The petitioner has made the requisite showing. See MHL §§ 10.06(g), 10.03(q), 10.03(e), 10.03(r). First, there is ample reason to conclude that respondent is a detained sex offender; the record demonstrates that he was convicted of sex offenses and committed sexually-motivated felonies within the meaning of the statutes. Second, there is probable cause to conclude that respondent suffers from mental abnormalities. Specifically, the psychiatrist’s testimony demonstrates that respondent suffers from exhibitionism, antisocial personality disorder, bipolar disorder and an otherwise unspecified form of paraphilia. Moreover, those conditions, according to the psychiatrist, constitute a mental abnormality that affects respondent’s emotional, cognitive or volitional capacity in a manner that predisposes him to the commission of a sex offense and results in serious difficulty in controlling such conduct. Indeed, the doctor’s testimony, especially when considered with the reports of the other psychiatrists, demonstrates that there is ample probable cause to believe that respondent’s mental abnormality gives rise to such a strong predisposition to commit sex offenses that he is unable to control his behavior. Respondent’s criminal history, his history of mental illness, his high scores on both the Static 99 and MNSOST-R tests, and his alleged conduct while confined at MPC including his alleged masturbation in front of a nurse all show that respondent has lacked, and continues to lack, the ability to control himself.
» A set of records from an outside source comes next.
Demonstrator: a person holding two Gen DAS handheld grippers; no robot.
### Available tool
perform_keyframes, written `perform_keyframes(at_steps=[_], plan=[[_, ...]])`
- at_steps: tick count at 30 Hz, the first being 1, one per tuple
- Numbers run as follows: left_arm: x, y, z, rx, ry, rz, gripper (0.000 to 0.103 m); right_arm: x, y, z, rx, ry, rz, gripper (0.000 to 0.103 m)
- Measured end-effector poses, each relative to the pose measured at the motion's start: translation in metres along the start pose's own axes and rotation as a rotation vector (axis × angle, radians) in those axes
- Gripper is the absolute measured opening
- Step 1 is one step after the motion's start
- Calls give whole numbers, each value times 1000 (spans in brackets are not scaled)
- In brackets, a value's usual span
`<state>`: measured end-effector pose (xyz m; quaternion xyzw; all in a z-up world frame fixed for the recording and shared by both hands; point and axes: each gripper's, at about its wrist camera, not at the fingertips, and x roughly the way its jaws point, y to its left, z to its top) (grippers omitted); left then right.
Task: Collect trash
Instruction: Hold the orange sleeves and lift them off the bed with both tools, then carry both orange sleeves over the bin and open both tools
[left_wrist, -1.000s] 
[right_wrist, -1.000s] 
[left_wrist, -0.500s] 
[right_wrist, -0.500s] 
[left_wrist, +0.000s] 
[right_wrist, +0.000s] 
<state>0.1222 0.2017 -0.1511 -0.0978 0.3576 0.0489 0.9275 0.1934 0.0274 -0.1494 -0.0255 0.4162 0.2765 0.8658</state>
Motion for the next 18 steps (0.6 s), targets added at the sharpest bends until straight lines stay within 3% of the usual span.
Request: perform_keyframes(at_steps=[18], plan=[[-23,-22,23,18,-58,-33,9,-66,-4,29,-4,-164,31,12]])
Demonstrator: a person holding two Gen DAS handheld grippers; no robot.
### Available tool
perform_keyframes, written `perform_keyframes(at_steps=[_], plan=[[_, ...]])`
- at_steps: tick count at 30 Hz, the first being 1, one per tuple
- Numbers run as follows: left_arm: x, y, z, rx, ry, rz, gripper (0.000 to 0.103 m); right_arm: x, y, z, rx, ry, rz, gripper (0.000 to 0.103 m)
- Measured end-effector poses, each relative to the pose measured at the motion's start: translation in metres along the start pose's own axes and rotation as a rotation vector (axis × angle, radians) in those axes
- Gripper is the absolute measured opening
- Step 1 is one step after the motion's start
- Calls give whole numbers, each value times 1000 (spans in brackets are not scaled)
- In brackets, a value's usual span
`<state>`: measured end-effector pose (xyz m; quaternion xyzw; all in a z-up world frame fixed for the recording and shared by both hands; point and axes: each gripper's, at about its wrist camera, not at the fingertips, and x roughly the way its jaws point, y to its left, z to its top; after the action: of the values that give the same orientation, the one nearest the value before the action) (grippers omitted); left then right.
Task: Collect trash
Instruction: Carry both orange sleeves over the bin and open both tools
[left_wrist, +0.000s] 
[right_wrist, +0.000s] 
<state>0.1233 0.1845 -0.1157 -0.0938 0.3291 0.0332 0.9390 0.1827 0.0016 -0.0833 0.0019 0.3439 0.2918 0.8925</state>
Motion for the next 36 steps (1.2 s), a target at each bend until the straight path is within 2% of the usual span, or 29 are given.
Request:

The Court also concludes that there is ample probable cause to believe that respondent is likely to be a danger to others and to commit sex offenses if not confined to a secure treatment facility pending trial. Respondent’s criminal history demonstrates his capacity to commit dangerous acts, and there are forceful reasons to believe that he would pose a significant danger to the community if not confined pending trial. First of all, respondent is not taking his prescribed medication. Second, he is not currently participating in a sex offender program. Third, he did not complete a sex offender program while incarcerated. Fourth, he is alleged to have masturbated in front of a nurse, has reportedly had multiple outbursts while confined at MPC, and supposedly walked around in an open bathrobe at least once, potentially exposing himself while in the facility. Finally, and even more significantly than those disputed events, both the psychiatrist and the other professionals who proffered opinions about respondent’s risk of re-offending all agree: he falls on the high end of the scale for sexual recidivism. The psychiatrist also opined that respondent should be treated in a secure facility because he would pose a danger to the public if treated in an outpatient or community-based setting.
For the foregoing reasons, the Court finds that there is probable cause to believe that respondent is a sex offender requiring civil management and that he is sufficiently dangerous to require confinement because there are no lesser conditions of supervision that will suffice to protect the public during the pendency of the proceedings.
Accordingly, it is hereby ORDERED that respondent is committed to a secure treatment facility designated by the Commissioner of Mental Health for care, treatment and control upon his release.